* _Assigned task_: Reproduce word for word the line that contains "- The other" and each line that follows it, stopping after the final line of the material.
Start of Data excerpt
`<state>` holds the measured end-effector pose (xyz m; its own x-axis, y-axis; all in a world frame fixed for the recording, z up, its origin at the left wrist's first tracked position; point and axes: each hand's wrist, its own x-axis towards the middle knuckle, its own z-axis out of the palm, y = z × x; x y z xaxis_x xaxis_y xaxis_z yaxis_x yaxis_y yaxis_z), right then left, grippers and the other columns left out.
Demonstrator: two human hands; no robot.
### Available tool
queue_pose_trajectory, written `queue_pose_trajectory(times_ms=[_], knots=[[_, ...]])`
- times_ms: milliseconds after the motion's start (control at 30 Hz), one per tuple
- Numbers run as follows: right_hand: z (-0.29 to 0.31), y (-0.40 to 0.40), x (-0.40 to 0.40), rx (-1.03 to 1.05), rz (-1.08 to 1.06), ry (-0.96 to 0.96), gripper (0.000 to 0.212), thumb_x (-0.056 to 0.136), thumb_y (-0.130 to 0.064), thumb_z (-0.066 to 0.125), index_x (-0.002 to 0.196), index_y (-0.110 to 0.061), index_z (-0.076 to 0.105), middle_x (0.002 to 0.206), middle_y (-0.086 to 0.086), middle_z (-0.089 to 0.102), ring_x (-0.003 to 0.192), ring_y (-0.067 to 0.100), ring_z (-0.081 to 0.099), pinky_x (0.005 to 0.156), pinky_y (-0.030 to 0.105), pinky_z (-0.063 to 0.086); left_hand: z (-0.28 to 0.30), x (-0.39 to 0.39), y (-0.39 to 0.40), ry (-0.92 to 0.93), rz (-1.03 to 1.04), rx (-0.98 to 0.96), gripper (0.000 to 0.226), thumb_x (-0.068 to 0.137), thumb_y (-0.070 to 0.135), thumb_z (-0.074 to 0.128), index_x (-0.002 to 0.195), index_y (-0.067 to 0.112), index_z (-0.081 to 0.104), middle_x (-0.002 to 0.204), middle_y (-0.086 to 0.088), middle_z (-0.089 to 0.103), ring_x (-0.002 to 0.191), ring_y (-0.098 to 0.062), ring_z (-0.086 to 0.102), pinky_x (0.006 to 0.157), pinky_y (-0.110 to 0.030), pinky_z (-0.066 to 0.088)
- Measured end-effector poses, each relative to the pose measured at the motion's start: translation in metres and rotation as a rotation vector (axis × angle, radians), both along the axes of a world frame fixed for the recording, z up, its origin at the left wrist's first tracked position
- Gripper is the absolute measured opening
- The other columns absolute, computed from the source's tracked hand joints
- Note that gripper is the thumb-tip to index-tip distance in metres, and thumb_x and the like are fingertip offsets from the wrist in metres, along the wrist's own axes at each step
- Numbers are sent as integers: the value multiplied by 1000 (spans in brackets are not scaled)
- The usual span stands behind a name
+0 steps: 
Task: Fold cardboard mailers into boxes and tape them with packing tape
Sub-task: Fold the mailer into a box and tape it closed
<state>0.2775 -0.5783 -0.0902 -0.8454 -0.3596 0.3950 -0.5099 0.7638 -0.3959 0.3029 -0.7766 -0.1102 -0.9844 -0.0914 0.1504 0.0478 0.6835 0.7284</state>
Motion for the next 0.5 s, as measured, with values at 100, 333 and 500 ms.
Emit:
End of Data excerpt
* _Solved problem_:
- The other columns absolute, computed from the source's tracked hand joints
- Note that gripper is the thumb-tip to index-tip distance in metres, and thumb_x and the like are fingertip offsets from the wrist in metres, along the wrist's own axes at each step
- Numbers are sent as integers: the value multiplied by 1000 (spans in brackets are not scaled)
- The usual span stands behind a name
+0 steps: 
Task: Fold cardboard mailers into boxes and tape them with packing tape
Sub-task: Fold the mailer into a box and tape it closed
<state>0.2775 -0.5783 -0.0902 -0.8454 -0.3596 0.3950 -0.5099 0.7638 -0.3959 0.3029 -0.7766 -0.1102 -0.9844 -0.0914 0.1504 0.0478 0.6835 0.7284</state>
Motion for the next 0.5 s, as measured, with values at 100, 333 and 500 ms.
Emit:

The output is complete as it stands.